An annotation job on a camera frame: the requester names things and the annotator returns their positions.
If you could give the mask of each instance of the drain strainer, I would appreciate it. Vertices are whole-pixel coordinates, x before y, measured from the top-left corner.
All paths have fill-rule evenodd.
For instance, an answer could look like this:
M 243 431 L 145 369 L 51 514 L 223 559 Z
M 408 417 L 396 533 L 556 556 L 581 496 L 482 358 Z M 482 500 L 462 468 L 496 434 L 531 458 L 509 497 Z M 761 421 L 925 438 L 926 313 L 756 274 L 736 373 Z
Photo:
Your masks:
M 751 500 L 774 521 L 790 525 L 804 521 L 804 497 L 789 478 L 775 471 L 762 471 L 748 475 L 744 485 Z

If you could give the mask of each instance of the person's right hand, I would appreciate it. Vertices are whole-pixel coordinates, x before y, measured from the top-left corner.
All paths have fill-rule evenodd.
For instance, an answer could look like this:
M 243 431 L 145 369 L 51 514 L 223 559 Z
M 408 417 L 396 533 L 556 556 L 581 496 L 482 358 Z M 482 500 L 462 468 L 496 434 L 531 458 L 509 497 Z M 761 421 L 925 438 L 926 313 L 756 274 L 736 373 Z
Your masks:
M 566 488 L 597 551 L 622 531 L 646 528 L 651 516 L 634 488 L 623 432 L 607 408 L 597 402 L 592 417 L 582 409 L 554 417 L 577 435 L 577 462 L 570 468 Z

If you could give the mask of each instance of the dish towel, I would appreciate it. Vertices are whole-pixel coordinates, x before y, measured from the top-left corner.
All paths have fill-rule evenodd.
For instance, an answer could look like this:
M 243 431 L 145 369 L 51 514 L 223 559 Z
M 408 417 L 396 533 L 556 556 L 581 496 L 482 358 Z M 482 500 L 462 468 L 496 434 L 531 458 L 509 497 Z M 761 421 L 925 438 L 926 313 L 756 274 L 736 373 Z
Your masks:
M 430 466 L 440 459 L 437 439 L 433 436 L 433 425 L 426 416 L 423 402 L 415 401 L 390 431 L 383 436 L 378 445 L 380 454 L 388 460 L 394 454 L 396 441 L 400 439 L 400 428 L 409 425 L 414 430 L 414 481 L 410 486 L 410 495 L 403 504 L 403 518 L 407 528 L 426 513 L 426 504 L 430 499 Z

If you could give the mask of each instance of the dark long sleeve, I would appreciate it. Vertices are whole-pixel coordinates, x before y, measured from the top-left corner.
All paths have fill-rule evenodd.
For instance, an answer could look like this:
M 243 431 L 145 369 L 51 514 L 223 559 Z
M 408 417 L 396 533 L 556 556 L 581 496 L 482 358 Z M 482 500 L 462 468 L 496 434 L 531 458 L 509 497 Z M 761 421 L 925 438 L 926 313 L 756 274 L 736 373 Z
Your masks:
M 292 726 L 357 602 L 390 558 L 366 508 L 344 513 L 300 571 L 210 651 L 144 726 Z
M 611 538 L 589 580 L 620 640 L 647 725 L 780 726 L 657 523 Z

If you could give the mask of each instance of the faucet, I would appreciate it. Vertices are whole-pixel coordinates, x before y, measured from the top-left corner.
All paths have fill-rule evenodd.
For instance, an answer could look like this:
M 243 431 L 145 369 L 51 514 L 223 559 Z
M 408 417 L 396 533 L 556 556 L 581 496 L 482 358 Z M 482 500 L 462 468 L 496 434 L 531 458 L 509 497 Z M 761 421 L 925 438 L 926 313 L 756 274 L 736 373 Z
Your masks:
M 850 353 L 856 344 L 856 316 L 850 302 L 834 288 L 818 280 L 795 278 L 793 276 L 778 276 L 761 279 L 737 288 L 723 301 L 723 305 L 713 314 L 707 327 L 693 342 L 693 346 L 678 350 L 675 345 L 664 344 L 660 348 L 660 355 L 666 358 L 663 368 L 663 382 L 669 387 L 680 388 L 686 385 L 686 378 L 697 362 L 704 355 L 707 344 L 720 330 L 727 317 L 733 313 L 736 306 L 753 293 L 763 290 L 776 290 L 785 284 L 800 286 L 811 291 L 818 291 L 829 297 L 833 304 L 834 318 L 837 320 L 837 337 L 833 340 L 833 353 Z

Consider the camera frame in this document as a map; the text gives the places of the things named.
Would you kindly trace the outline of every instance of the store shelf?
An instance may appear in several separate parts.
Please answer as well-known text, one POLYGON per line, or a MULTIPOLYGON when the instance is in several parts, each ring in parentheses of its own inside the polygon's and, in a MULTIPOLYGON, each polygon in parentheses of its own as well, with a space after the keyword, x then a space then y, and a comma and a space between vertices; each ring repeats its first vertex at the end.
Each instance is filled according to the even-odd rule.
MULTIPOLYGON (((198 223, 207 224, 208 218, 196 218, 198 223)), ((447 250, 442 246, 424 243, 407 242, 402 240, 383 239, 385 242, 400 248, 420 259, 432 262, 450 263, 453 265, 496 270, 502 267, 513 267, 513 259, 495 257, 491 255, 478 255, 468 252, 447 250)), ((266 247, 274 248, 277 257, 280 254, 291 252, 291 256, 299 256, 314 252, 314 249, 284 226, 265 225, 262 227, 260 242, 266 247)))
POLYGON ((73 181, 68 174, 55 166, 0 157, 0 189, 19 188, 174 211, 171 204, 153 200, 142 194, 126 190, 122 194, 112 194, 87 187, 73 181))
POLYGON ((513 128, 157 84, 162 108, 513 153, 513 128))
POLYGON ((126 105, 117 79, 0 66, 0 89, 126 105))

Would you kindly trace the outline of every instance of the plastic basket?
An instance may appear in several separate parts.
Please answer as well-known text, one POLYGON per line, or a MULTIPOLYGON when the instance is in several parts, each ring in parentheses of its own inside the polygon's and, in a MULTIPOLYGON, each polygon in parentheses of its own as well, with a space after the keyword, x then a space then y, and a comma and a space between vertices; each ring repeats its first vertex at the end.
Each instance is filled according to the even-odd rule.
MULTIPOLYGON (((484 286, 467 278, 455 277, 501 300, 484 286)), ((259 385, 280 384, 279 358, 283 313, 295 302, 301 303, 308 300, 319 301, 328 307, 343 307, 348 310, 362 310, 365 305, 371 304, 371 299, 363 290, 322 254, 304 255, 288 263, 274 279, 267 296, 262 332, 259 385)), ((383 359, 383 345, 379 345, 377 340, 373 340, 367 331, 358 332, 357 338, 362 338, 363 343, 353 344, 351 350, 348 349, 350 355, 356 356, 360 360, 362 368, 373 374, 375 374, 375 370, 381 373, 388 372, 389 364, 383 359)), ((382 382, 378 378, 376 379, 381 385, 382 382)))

● INSTRUCTIONS TO FOLLOW:
How many of the lines above include the word "appreciate"? Give that number without comment.

● SOLUTION FOR THIS TASK:
5